Грешный человек, часто вспоминаю известные стихи отца его и, применяя их к сыну, говорю:
И наконец я зрю в Валахии роднойДвижений тысячу, а битвы ни одной.Но вот и я неправ и попутал меня лукавый. Сержусь на журналы, которые врут ахинею, толкуя о том, чего не знают, а сам делаю то же. При первом случае готов я принести повинную голову и рад буду доказательству, что мое нетерпение было неблагоразумное и несправедливое. Но войдите и в наше положение. Мы здесь не знаем ничего о том, что делается в России.
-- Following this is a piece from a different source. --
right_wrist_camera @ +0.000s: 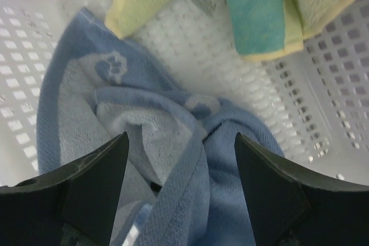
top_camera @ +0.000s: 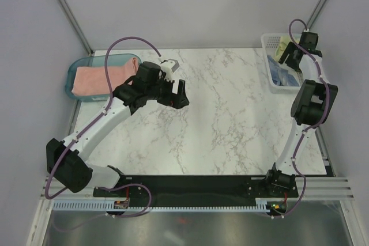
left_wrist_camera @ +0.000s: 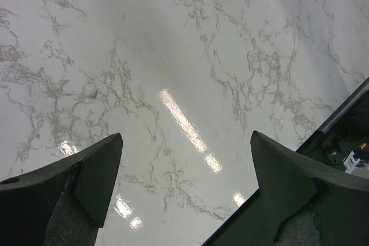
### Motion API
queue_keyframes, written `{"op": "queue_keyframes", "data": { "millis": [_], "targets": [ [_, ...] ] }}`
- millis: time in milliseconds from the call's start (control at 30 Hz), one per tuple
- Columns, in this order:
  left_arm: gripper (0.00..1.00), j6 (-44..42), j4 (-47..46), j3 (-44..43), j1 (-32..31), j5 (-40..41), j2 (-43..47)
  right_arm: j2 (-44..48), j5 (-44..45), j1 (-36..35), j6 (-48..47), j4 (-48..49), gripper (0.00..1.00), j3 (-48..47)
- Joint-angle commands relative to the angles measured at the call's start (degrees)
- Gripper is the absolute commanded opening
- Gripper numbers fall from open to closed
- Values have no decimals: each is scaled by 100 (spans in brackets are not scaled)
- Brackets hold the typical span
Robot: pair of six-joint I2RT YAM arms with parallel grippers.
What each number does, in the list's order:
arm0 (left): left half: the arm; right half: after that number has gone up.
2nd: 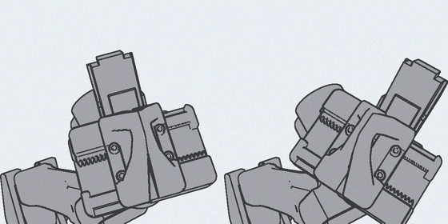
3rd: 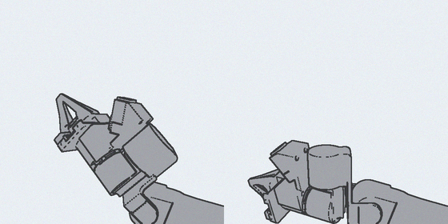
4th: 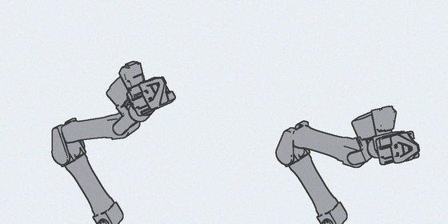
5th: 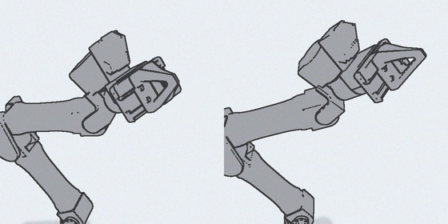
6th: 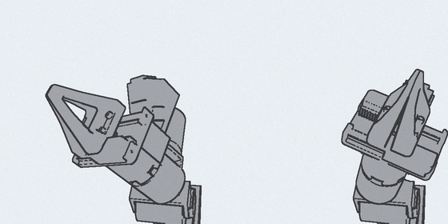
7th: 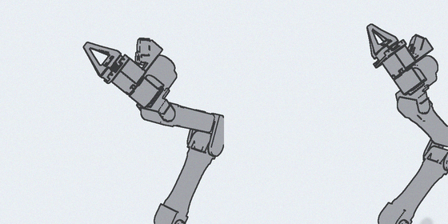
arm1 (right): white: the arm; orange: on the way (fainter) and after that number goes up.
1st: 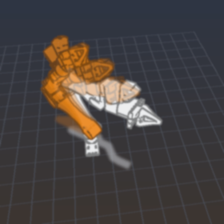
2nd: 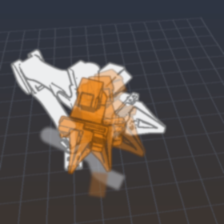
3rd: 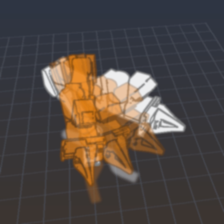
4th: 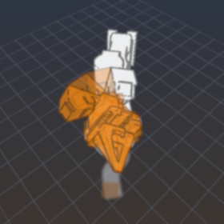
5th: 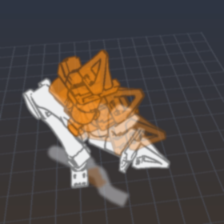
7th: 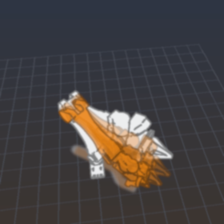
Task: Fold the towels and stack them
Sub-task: Grab crumpled towel
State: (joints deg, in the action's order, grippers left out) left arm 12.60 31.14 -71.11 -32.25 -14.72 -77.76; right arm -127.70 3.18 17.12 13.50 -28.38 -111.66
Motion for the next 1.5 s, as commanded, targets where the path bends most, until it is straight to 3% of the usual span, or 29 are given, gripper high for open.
{"op": "queue_keyframes", "data": {
  "millis": [0, 400, 800, 933, 967, 1033, 1067, 1100, 1300, 1400, 1467],
  "targets": [
    [99, 155, -204, -52, 8, -216, -117, 401, -63, 28, 275, -906, 83, -26],
    [98, 225, -204, -17, 8, -277, -108, 2398, -309, 28, -40, -590, 84, 2049],
    [97, 190, -196, 27, 8, -101, -73, 1626, -495, -95, -523, -53, 78, 1956],
    [96, 208, -204, 1, 8, -163, -99, 1423, -503, -87, -576, -115, 58, 1814],
    [96, 216, -204, 1, 8, -189, -108, 1432, -494, -95, -576, -106, 43, 1823],
    [96, 217, -196, -8, 17, -180, -117, 1467, -450, -95, -568, -98, 25, 1797],
    [96, 217, -204, 1, 17, -189, -117, 1519, -424, -95, -567, -106, 6, 1762],
    [96, 217, -204, 10, 17, -180, -100, 1563, -380, -95, -541, -124, 0, 1596],
    [98, 243, -266, -8, 17, 135, 137, 2862, -1028, -95, 161, -45, 0, 559],
    [100, 357, -310, -78, 17, 400, 480, 3908, -2161, -95, 1161, 875, 0, 425],
    [100, 427, -310, -131, 17, 356, 761, 4566, -3168, -95, 1890, 2043, 0, 539]
  ]
}}
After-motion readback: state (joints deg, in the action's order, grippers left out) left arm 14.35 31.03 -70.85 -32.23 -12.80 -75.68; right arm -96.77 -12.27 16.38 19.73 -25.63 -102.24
Какое дается там направление событиям, как там судят о них. Иностранным газетам не верим, а все-таки они смущают нас. Дорого дал бы я послушать графа Дмитрия Николаевича Тютчева. Мы здесь с сыном толкуем до упаду, переворачиваем эту материю на все стороны и все не можем добиться толку и узнать положительно, что лицо и что изнанка.
Последние стихи мои, вероятно, уже вам известны. Но несмотря на то, позвольте мне поднести их вам. Я с большим удовольствием читал петербургские стихи о русской машине. Не Мальцева ли? Подбейте Тютчева подать голос в этом деле и написать опровержение по-французски всех бредней не только журналистики, но и Кларендона, и г-на Дрянь-да-и-лыс, как парижский Яков Толстой переводил на русские нравы имя Droyn de Lhuys.
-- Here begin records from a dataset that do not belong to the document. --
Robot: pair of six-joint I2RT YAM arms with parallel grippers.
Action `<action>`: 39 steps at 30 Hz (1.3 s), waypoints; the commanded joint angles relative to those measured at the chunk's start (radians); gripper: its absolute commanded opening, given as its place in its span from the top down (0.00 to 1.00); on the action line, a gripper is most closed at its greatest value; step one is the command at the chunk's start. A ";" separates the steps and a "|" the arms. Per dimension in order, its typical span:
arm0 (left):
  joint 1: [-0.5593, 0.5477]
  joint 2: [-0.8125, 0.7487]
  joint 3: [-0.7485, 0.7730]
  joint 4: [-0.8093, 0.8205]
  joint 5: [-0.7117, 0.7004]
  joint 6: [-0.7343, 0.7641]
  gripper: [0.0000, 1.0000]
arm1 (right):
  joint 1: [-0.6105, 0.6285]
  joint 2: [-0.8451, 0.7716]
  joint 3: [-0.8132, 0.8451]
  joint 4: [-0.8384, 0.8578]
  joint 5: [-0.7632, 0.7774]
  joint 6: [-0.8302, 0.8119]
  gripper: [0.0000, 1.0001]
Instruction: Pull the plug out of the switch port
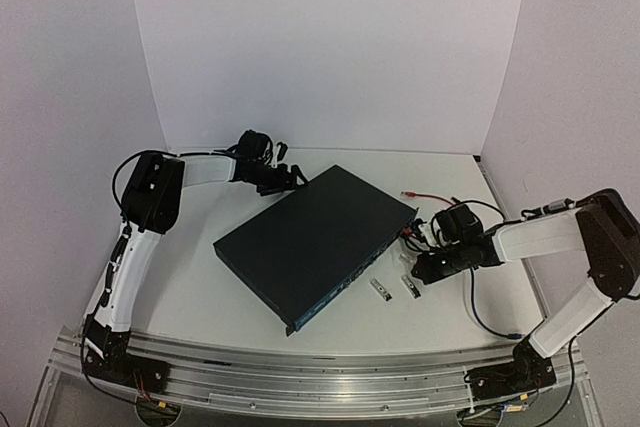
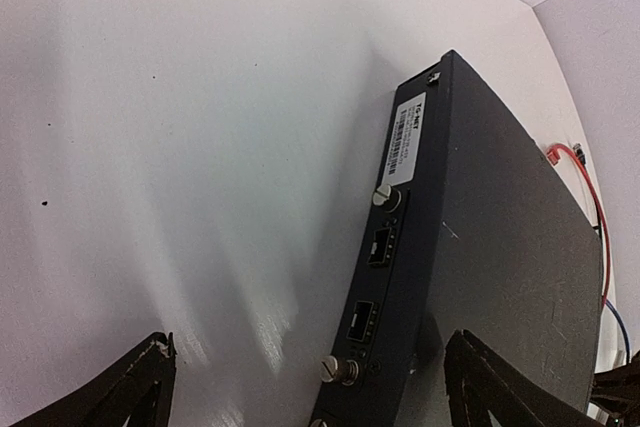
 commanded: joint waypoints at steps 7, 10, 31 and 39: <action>0.012 0.041 -0.067 -0.086 0.013 -0.027 0.06 | 0.017 -0.162 0.001 -0.116 -0.115 -0.013 0.98; 0.012 0.031 -0.082 -0.080 0.015 -0.028 0.06 | 0.062 -0.165 0.022 -0.183 -0.164 -0.043 0.97; 0.011 -0.030 -0.158 -0.037 0.018 -0.029 0.06 | 0.162 -0.132 0.129 -0.184 0.084 -0.026 0.21; 0.011 -0.074 -0.153 -0.025 -0.001 -0.010 0.02 | -0.063 -0.150 0.179 -0.149 0.171 0.184 0.10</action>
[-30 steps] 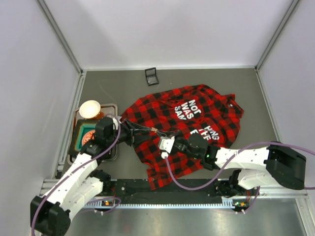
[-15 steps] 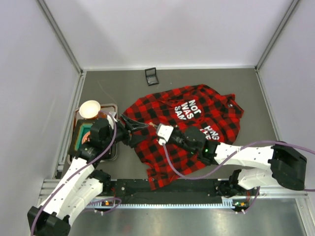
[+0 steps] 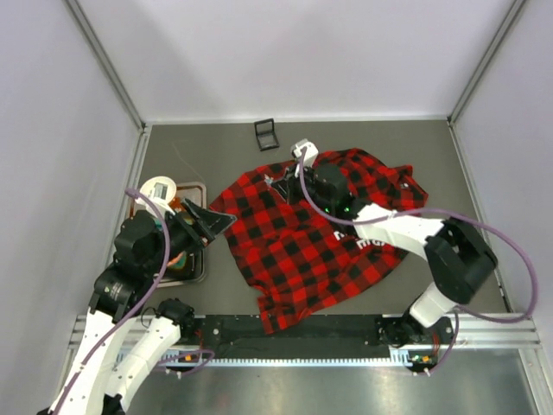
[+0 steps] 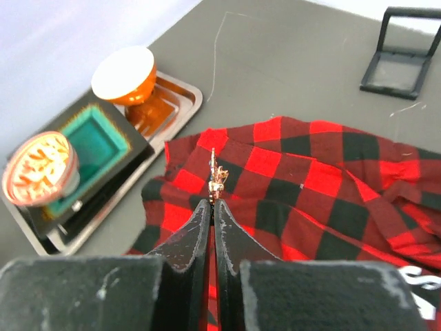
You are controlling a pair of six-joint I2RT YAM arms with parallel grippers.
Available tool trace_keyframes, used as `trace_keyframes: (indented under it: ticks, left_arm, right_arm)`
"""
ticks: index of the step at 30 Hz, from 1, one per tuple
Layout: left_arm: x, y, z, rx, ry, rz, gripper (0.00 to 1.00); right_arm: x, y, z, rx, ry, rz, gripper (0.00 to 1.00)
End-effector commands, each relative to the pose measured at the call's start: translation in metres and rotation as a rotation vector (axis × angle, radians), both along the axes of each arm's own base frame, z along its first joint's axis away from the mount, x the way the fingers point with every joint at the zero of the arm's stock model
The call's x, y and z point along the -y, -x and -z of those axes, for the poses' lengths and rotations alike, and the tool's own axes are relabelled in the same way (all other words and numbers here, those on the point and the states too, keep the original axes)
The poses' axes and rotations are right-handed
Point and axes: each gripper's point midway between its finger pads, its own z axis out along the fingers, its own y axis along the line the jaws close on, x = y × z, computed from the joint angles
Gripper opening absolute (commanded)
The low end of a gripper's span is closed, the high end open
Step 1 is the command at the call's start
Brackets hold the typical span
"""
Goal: Remove the brooch from the garment
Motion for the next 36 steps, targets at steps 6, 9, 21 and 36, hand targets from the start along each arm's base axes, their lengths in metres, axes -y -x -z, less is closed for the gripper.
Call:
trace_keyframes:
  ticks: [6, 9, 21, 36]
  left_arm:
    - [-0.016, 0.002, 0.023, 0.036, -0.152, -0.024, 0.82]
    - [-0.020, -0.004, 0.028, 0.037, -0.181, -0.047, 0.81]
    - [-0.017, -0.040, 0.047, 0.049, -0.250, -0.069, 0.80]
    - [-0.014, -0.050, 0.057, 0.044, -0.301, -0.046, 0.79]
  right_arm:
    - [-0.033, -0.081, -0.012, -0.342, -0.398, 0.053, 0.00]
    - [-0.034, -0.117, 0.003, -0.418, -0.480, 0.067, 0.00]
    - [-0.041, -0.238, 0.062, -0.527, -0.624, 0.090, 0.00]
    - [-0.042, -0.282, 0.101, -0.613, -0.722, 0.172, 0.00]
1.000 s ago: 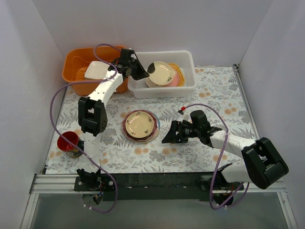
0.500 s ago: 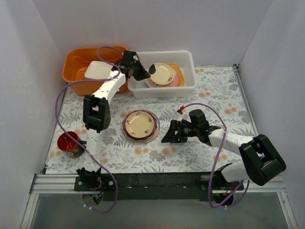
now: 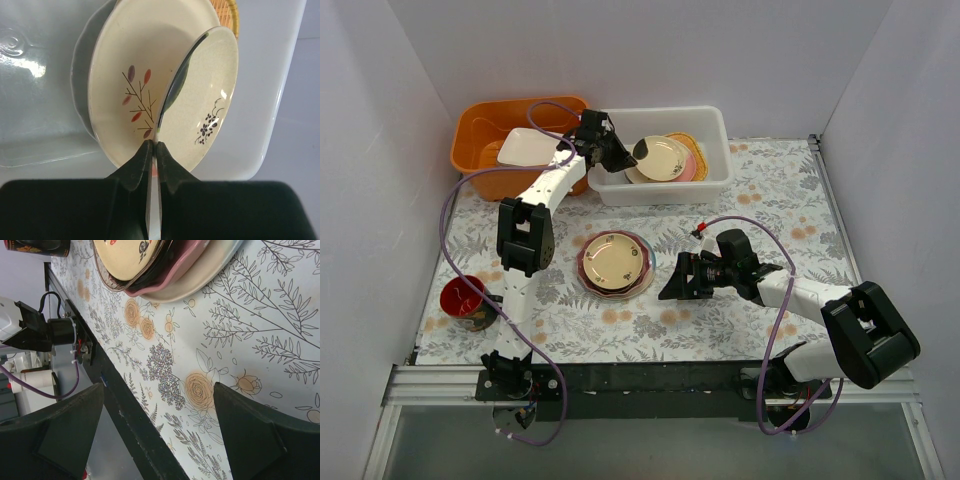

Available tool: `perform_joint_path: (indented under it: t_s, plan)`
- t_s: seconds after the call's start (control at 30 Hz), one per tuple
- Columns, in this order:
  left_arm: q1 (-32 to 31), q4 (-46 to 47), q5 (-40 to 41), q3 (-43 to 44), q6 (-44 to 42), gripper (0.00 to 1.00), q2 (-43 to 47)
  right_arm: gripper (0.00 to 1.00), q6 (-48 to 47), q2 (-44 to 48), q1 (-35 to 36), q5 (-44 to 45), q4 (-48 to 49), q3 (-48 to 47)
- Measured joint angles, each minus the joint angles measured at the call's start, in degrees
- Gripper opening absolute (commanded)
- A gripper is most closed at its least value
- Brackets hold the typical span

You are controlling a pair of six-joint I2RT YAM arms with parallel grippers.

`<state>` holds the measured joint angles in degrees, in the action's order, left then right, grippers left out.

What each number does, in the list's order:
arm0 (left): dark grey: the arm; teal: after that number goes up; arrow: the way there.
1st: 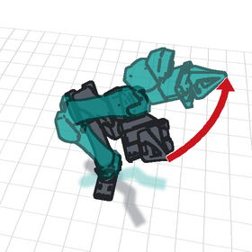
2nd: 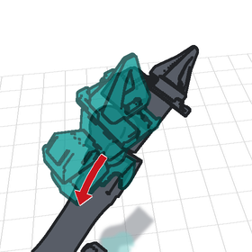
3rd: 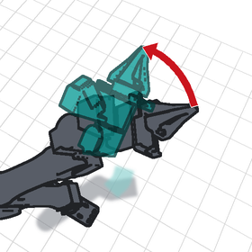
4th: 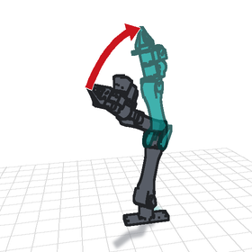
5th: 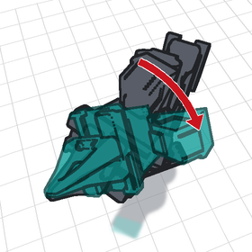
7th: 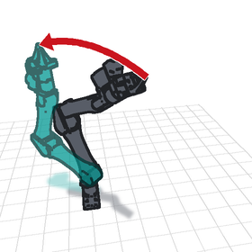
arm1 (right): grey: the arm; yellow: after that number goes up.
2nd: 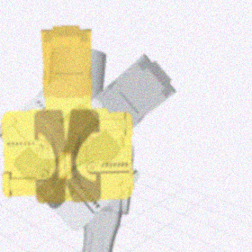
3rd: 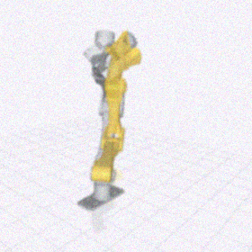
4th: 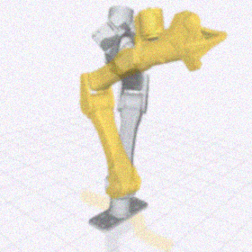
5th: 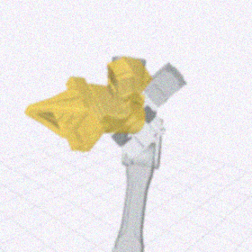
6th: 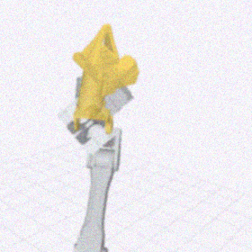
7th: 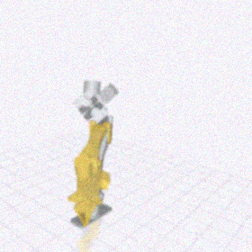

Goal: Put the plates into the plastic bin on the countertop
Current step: Place the plate in the plastic bin.

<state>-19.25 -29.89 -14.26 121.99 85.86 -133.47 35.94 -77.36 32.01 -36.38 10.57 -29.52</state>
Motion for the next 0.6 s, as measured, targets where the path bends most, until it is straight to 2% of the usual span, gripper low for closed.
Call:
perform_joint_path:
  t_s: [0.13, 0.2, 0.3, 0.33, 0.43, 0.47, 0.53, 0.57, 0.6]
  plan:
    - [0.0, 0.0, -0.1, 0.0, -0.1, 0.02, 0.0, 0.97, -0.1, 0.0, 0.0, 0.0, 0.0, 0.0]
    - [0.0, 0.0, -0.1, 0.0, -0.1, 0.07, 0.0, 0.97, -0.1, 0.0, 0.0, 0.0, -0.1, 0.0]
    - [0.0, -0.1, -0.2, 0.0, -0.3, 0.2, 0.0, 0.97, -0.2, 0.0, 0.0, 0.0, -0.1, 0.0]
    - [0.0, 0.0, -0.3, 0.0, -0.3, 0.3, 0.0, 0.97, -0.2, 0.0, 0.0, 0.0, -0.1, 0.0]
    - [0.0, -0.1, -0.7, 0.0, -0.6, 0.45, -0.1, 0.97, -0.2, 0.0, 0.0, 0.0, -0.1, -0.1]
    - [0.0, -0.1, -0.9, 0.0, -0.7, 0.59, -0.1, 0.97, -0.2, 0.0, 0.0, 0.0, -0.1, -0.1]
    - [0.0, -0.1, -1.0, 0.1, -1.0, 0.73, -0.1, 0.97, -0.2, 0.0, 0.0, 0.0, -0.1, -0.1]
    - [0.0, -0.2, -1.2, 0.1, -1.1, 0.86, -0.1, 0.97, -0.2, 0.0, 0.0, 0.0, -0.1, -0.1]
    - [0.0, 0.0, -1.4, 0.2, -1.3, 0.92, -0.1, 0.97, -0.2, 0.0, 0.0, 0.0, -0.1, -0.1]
Простите мне, что я так заговорился. Прошу передать мое душевное почтение графу принять уверение в моей особенной и неизменной преданности.
* * *6-е. Вчера был я у гоф-дамы Freystedt. Она была при маркграфине, матери императрицы Елисаветы Алексеевны, и помнит отъезд ее в Петербург. Елисавете Алексеевне было тогда 13 с небольшим лет, а сестре ее, которая была вместе с ней отправлена, менее 12.
Она читала мне несколько выписок из писем ее из Таганрога к матери, после кончины императора. Они чрезвычайно трогательны выражением скорби, покорности. Упоминая, как особенно в последнее время душа его прояснилась, возвысилась, еще более умягчилась любовью и благостью, она говорит, между прочим, что его душа просилась в вечность. Буду просить копии с этих выписок.
Старушка Фрейштедт знавала и помнит Шишкова, с которым игрывала она в бостон в Карлсруэ. Шишков, в записках своих о 1812 г. и о следующих годах, говорит о пребывании своем в Карлсруэ.
По одному из писем императрицы видно, что она не соглашалась возвратиться в Петербург и отклонила предложение императрицы Марии Федоровны занять прежние покои свои в Зимнем дворце. Из Карлсруэ выехала она в Стутгарт, но, подъезжая к городу, встретила посланного ей от короля, который просил ее не ехать далее. Она не могла постигнуть причины тому и только позднее узнала, что в этот самый день скончалась королева Екатерина Павловна, к которой ехала она для свидания. Я в то время приезжал из Варшавы в Петербург, и при представлении моем императору говорил он мне с благодарностью о сердечном участии, принятом Карамзиным в скорби его. Для характеристики времени и общества можно заметить, что по случаю траура, наложенного при дворе, в городе не давали балов, но на вечерах танцевали без музыки, между прочим у князя Федора Сергеевича Голицына.
* * *13 (25) февраля. Представлялся сегодня маркграфу Вильгельму. Добродушный и благоразумный старик.
Он взят был в плен в Лейпцигском сражении и тогда в первый раз видел императора Александра. Он признался мне, что это знакомство в подобных обстоятельствах было для него довольно затруднительно и неприятно; но император ласковым приемом своим тотчас ободрил его, оценил справедливо критическое положение Баденского герцогства, которое не могло уже действовать независимо, имея Францию на плечах своих.